■ **Your instructions**
Return each line of the data below exactly, omitting any pictures.
════
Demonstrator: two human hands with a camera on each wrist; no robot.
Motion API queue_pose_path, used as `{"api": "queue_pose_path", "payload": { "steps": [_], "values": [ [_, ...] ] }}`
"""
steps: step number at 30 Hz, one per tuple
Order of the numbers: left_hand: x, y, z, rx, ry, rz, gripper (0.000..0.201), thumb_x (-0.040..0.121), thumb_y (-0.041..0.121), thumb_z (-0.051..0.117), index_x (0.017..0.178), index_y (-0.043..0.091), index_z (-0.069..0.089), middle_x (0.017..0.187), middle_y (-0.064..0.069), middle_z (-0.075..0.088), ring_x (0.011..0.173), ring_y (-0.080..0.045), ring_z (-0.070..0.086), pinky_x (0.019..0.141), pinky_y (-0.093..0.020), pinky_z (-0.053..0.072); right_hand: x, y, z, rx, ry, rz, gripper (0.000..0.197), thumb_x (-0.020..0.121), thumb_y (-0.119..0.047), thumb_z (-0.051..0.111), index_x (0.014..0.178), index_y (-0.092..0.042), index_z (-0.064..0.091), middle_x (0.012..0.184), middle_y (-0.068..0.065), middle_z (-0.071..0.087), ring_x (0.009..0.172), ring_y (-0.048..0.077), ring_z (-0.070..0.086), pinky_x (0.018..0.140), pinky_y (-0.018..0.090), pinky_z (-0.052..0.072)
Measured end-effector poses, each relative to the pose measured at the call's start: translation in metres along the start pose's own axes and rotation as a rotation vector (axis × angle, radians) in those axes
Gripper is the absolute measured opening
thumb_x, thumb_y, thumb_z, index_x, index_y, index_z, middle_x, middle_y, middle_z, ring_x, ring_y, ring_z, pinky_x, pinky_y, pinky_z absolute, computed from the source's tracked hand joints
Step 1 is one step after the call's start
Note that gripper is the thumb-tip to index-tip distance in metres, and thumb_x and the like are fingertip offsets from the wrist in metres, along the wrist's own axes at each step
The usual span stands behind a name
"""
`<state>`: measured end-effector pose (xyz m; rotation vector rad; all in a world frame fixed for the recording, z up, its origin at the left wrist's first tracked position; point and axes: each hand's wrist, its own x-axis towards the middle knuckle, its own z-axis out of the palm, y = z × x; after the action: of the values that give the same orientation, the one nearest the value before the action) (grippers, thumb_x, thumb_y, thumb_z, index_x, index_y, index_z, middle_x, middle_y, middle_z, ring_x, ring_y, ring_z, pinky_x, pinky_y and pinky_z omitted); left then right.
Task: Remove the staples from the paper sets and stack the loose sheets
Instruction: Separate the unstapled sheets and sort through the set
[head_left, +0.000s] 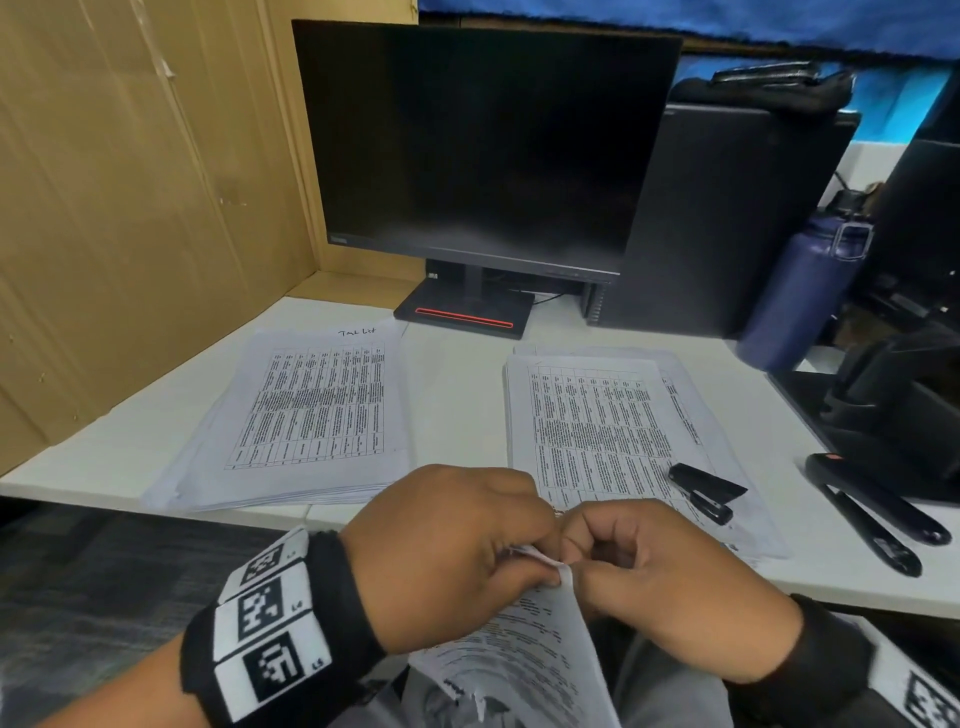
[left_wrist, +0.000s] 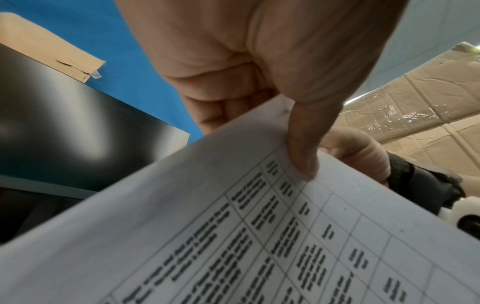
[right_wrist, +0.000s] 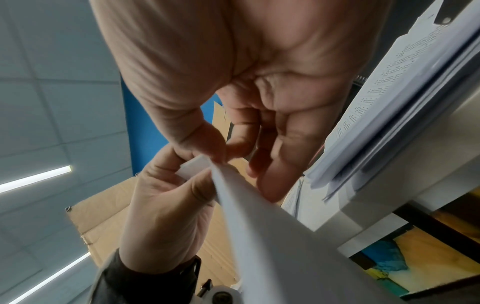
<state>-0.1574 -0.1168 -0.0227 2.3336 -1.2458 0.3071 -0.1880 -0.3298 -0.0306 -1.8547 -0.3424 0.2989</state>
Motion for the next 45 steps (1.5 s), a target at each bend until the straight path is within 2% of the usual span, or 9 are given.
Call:
{"api": "queue_pose_path", "payload": {
  "steps": [3, 9, 17, 24, 30, 34, 37, 40, 45],
  "values": [
    [0.0, 0.001, 0.0, 0.004, 0.004, -0.01, 0.007, 0.088, 0.041, 0.071, 0.089, 0.034, 0.069, 0.084, 0.014, 0.064, 0.072, -0.004, 0.063, 0.057, -0.031, 0.054, 0.0, -0.001, -0.002, 0.088, -0.056, 0.039, 0.016, 0.08, -0.007, 0.068, 0.07, -0.019, 0.07, 0.072, 0.005, 0.069, 0.066, 0.014, 0.063, 0.07, 0.031, 0.052],
    [0.0, 0.004, 0.003, 0.105, -0.012, -0.002, 0.011, 0.089, 0.043, 0.064, 0.087, 0.033, 0.068, 0.081, 0.012, 0.064, 0.068, -0.01, 0.063, 0.052, -0.031, 0.053, 0.003, 0.002, 0.002, 0.097, -0.021, 0.058, 0.011, 0.076, -0.012, 0.068, 0.066, -0.017, 0.067, 0.064, 0.0, 0.064, 0.059, 0.01, 0.059, 0.064, 0.026, 0.051],
    [-0.003, 0.007, 0.011, 0.191, -0.005, 0.054, 0.01, 0.086, 0.042, 0.07, 0.088, 0.034, 0.064, 0.075, 0.011, 0.058, 0.062, -0.01, 0.056, 0.05, -0.021, 0.036, 0.002, 0.012, 0.006, -0.195, 0.024, -0.012, 0.009, 0.071, -0.028, 0.057, 0.067, -0.02, 0.056, 0.061, -0.012, 0.049, 0.061, 0.004, 0.044, 0.062, 0.026, 0.037],
    [-0.002, 0.004, 0.007, 0.084, -0.034, 0.023, 0.011, 0.089, 0.042, 0.068, 0.096, 0.037, 0.063, 0.085, 0.014, 0.062, 0.071, -0.006, 0.061, 0.055, -0.022, 0.048, 0.002, 0.013, 0.005, -0.265, 0.04, -0.052, 0.012, 0.06, -0.046, 0.048, 0.063, -0.036, 0.054, 0.058, -0.016, 0.05, 0.059, -0.001, 0.043, 0.059, 0.019, 0.036],
    [-0.001, 0.002, 0.003, 0.016, -0.036, 0.003, 0.011, 0.088, 0.042, 0.071, 0.097, 0.038, 0.067, 0.083, 0.015, 0.062, 0.071, -0.001, 0.058, 0.056, -0.02, 0.046, 0.002, 0.015, 0.006, -0.214, 0.073, -0.057, 0.023, 0.064, -0.041, 0.052, 0.071, -0.02, 0.057, 0.059, -0.013, 0.05, 0.059, 0.001, 0.044, 0.06, 0.024, 0.037],
    [-0.002, 0.001, 0.0, -0.016, -0.048, -0.013, 0.009, 0.087, 0.041, 0.073, 0.094, 0.037, 0.068, 0.086, 0.016, 0.062, 0.074, 0.001, 0.059, 0.058, -0.022, 0.049, 0.003, 0.011, 0.006, -0.101, 0.141, -0.043, 0.019, 0.062, -0.036, 0.056, 0.063, -0.017, 0.053, 0.064, -0.013, 0.064, 0.058, -0.002, 0.052, 0.06, 0.018, 0.04],
    [-0.002, -0.002, -0.003, -0.035, -0.049, -0.033, 0.008, 0.089, 0.042, 0.071, 0.092, 0.036, 0.068, 0.086, 0.015, 0.063, 0.076, 0.001, 0.06, 0.062, -0.027, 0.053, 0.005, 0.009, 0.0, 0.124, 0.213, -0.017, 0.012, 0.073, -0.013, 0.06, 0.061, -0.013, 0.059, 0.078, 0.002, 0.071, 0.07, 0.007, 0.069, 0.06, 0.026, 0.051],
    [0.0, -0.004, -0.008, -0.088, -0.04, -0.074, 0.009, 0.088, 0.043, 0.07, 0.09, 0.035, 0.069, 0.087, 0.017, 0.064, 0.078, 0.006, 0.06, 0.066, -0.024, 0.052, 0.006, 0.013, -0.009, 0.248, 0.232, 0.023, 0.043, 0.088, 0.015, 0.051, 0.058, -0.014, 0.062, 0.079, 0.007, 0.07, 0.071, 0.022, 0.068, 0.06, 0.034, 0.055],
    [0.002, -0.018, -0.02, -0.239, -0.059, -0.211, 0.011, 0.085, 0.038, 0.079, 0.096, 0.036, 0.076, 0.092, 0.021, 0.069, 0.088, -0.001, 0.067, 0.078, -0.02, 0.053, 0.007, 0.013, -0.012, 0.225, 0.246, 0.054, 0.01, 0.068, -0.003, 0.056, 0.064, -0.01, 0.061, 0.074, 0.01, 0.067, 0.057, 0.017, 0.06, 0.052, 0.027, 0.051]
  ]
}}
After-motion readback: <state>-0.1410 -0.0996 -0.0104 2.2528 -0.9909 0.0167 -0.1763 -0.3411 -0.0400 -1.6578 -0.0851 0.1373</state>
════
■ **Answer to the problem**
Demonstrator: two human hands with a camera on each wrist; no robot.
Motion API queue_pose_path, used as `{"api": "queue_pose_path", "payload": { "steps": [_], "values": [ [_, ...] ] }}`
"""
steps: step number at 30 Hz, one per tuple
Order of the numbers: left_hand: x, y, z, rx, ry, rz, gripper (0.000..0.201), thumb_x (-0.040..0.121), thumb_y (-0.041..0.121), thumb_z (-0.051..0.117), index_x (0.017..0.178), index_y (-0.043..0.091), index_z (-0.069..0.089), middle_x (0.017..0.187), middle_y (-0.064..0.069), middle_z (-0.075..0.088), ring_x (0.011..0.173), ring_y (-0.080..0.045), ring_z (-0.070..0.086), pinky_x (0.019..0.141), pinky_y (-0.093..0.020), pinky_z (-0.053..0.072); right_hand: x, y, z, rx, ry, rz, gripper (0.000..0.197), thumb_x (-0.020..0.121), thumb_y (-0.119..0.047), thumb_z (-0.051..0.111), index_x (0.014..0.178), index_y (-0.092..0.042), index_z (-0.064..0.091), middle_x (0.012..0.184), middle_y (-0.068..0.065), middle_z (-0.071..0.087), ring_x (0.009..0.172), ring_y (-0.048..0.077), ring_z (-0.070..0.086), pinky_x (0.018..0.140), pinky_y (-0.018..0.090), pinky_z (-0.052..0.072)
Measured end-effector poses, each relative to the pose measured at the call's start: translation in metres along the start pose's own axes and rotation as a rotation vector (axis × angle, radians) in those axes
Gripper is the absolute measured opening
thumb_x, thumb_y, thumb_z, index_x, index_y, index_z, middle_x, middle_y, middle_z, ring_x, ring_y, ring_z, pinky_x, pinky_y, pinky_z absolute, computed from the source's tracked hand joints
Step 1 is one step after the call's start
Note that gripper is the thumb-tip to index-tip distance in metres, and thumb_x and the like are fingertip offsets from the wrist in metres, along the wrist's own axes at each step
The usual span stands behind a name
"""
`<state>`: measured end-effector pose (xyz m; rotation vector rad; all in a world frame fixed for the recording, z up, its origin at the left wrist's first tracked position; point and axes: each hand's wrist, its own x-axis towards the middle knuckle, its own z-axis out of the palm, y = z × x; after the action: of the values that give the same orientation, the one nearest the value before the action) (grippers, thumb_x, thumb_y, thumb_z, index_x, index_y, index_z, middle_x, middle_y, middle_z, ring_x, ring_y, ring_z, pinky_x, pinky_y and pinky_z omitted); left then right.
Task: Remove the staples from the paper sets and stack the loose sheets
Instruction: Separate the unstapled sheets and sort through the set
[head_left, +0.000s] 
[left_wrist, +0.000s] 
[right_wrist, +0.000s] 
<state>-0.1574 -0.1168 -0.0227 2.3336 -1.2458 0.3071 -0.1880 -0.3298 -0.0306 -1.8547 -0.3424 0.2989</state>
Motion for the next 45 steps (1.5 s), a target at each bend until the straight path is within 2% of the usual span, or 9 are given.
Call:
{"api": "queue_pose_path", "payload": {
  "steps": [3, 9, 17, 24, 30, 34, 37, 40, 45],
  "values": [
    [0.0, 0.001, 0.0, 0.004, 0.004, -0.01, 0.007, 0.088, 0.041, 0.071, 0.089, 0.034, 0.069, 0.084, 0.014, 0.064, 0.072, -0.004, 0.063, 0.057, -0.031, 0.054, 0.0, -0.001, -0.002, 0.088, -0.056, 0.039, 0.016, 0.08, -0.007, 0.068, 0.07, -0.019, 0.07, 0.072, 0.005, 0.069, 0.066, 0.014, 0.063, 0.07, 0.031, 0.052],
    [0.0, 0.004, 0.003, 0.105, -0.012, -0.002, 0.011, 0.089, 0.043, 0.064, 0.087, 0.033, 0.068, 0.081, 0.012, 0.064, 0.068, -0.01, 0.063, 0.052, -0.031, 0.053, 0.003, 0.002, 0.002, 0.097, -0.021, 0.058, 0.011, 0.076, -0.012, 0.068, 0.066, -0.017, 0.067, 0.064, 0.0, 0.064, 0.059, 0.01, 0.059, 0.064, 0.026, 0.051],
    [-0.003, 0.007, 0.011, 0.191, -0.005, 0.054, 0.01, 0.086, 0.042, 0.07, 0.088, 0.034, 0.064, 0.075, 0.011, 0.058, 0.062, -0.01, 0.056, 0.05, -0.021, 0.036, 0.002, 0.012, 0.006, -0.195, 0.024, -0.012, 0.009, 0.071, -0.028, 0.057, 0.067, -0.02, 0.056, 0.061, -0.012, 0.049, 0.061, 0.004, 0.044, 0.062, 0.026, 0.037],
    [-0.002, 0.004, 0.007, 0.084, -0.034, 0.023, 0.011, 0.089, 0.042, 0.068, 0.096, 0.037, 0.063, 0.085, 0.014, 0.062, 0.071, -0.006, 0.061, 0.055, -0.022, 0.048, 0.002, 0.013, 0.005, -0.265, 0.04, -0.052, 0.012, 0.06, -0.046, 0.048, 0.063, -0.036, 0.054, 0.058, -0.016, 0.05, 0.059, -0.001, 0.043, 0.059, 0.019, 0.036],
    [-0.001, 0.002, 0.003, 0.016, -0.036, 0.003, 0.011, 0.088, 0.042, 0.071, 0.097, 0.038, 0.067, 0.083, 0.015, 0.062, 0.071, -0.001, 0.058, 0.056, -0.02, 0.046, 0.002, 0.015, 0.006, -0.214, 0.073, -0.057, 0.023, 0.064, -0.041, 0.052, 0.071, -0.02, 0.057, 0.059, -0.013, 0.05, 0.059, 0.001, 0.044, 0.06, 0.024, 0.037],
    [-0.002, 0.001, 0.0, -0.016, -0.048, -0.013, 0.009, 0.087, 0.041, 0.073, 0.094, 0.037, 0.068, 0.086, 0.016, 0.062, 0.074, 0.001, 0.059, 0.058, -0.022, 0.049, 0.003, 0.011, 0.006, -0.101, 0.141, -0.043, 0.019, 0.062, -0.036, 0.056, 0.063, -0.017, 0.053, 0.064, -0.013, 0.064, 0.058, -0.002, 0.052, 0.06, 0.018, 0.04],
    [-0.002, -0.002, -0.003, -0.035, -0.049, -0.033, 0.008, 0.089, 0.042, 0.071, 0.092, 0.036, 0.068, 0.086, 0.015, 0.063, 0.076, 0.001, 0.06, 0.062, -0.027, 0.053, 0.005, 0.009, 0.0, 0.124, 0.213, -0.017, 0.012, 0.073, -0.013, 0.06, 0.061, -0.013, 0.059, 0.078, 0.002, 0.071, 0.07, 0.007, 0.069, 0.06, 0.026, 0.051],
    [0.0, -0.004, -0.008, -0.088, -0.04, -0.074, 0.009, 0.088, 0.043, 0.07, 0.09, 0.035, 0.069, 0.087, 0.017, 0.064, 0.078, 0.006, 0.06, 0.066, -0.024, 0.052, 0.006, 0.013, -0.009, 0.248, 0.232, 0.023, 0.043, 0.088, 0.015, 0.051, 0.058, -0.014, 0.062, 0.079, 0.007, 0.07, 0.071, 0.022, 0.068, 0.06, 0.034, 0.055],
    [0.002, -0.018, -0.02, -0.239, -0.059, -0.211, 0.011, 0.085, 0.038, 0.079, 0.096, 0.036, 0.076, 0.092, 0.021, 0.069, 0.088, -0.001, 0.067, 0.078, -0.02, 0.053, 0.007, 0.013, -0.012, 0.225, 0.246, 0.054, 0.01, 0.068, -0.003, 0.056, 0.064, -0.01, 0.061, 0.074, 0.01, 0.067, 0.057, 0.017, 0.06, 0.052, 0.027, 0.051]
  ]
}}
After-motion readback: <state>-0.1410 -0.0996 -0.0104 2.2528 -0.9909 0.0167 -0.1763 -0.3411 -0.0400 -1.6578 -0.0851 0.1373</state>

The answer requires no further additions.